Certaines thématiques, portées par la Chambre ces deux dernières années, sont toujours présentes. Nous allons continuer à porter les questions liées à la diversité, c’est important, et aussi la Data et l’Innovation, où nous avons un véritable rôle à jouer.

Ce que j’aime dans le fonctionnement de la Chambre, en plus de son dynamisme, c’est que l’on se repose sur des conseillers, élus, qui sont au nombre de 40 et qui viennent aider, sur des comités thématiques, et animent ce fonctionnement. Nous allons continuer à être ouverts sur les sujets qui peuvent émerger des conseillers et des membres de la Chambre. Mon souhait est de garder une chambre qui ne soit pas statique mais ouverte aux nouveaux besoins et aux nouvelle demandes exprimés par nos membres.

 

Parlez-nous de votre rôle de président

Il est important de préciser que le rôle du président de la Chambre est un rôle non exécutif. Sophie Leconte est la directrice exécutive et effectue un travail remarquable au quotidien avec son équipe.

Je vois mon rôle plutôt comme celui de Chairman, avec un comité exécutif représentant des membres et qui essaye d’aider la directrice et les équipes de la Chambre à identifier les bons sujets, à les faire avancer. Je vois plutôt mon rôle comme un facilitateur.

Sophie Leconte a remarquablement maintenu la Chambre dans un contexte difficile et avec une très bonne relation avec les différents membres et donc avec une capacité à connecter, à mettre en relation, à identifier des signaux faibles et à faire vivre l’ensemble.

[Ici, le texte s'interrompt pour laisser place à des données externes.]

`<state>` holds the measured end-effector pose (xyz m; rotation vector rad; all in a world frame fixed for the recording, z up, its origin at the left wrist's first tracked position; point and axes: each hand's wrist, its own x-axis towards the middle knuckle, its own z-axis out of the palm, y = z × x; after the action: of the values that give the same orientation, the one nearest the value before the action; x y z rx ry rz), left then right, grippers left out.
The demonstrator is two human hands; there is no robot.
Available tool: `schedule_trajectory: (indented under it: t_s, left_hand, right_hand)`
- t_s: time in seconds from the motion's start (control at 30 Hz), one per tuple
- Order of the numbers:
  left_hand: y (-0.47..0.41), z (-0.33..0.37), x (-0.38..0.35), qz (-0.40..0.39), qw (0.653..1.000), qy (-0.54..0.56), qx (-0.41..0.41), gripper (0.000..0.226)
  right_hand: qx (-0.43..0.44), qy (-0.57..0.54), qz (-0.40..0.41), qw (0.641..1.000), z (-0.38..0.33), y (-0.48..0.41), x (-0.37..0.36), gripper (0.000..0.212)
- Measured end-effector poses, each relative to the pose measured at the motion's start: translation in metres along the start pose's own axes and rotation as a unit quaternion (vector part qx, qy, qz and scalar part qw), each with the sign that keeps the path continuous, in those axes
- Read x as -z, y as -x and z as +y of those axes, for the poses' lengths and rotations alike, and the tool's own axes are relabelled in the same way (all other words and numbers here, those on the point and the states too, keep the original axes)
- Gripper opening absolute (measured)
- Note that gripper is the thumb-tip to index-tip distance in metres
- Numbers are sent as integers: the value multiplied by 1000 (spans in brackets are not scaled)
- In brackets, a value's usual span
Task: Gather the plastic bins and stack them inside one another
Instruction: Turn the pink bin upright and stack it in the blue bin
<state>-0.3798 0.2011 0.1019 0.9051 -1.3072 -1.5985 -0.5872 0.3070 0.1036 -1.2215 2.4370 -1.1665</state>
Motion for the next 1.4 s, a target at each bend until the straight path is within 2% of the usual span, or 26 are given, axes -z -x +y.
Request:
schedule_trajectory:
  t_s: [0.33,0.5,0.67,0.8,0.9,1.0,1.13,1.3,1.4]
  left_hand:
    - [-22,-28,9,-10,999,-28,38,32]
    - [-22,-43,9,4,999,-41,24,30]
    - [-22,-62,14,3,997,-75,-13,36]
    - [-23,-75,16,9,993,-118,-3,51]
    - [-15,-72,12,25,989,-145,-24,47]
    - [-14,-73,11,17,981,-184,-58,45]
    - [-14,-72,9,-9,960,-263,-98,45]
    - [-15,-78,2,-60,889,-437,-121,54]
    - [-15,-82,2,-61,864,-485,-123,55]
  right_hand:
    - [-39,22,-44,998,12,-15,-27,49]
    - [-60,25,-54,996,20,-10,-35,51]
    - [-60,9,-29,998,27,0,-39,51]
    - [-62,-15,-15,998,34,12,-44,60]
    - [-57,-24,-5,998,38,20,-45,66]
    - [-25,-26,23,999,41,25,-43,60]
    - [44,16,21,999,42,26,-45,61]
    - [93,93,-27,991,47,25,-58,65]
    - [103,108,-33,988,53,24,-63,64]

Elle nous fait remonter les informations et ensuite c’est ensemble que nous travaillons et avançons.

 

Avez-vous un message pour la communauté d’affaires française ?

J’aimerais que cette communauté voit la Chambre comme un partenaire.

Nous n’avons pas forcément des solutions à tout, pas forcément toujours les moyens, mais nous pourrons encore mieux avancer si l’information est fluide, si nous échangeons et si nos membres nous interpellent sur des problématiques qu’ils peuvent vivre.

C’est cette fluidité-là qui m’intéresse.

J’aimerais continuer à faire vivre et à dynamiser la Chambre car je sais que la France a beaucoup à offrir. Même si nous ne sommes pas forcément historiquement les plus matures en termes de lobbying, si l’on compare aux américains ou même aux allemands, nous avons énormément d’atouts. Notre travail, au sein de la Chambre, est de faciliter la mise en relation d’une PME avec un grand groupe ou de regrouper plusieurs PME pour leur donner les moyens d’arriver à une solution co-contruite intégrant plusieurs acteurs de la Chambre, cela ne peut que nous rendre plus forts.

 

Que peut-on vous souhaiter ?

Que l’on garde ce dynamisme, que nos membres aient envie de participer et contribuer, ce serait formidable. Nous avons besoin de ces mains qui se lèvent pour s’engager. Nous avons 17 comités tenus par des membres, c’est formidable. J’aimerais bien que cette énergie positive continue à s’auto entretenir et à se développer.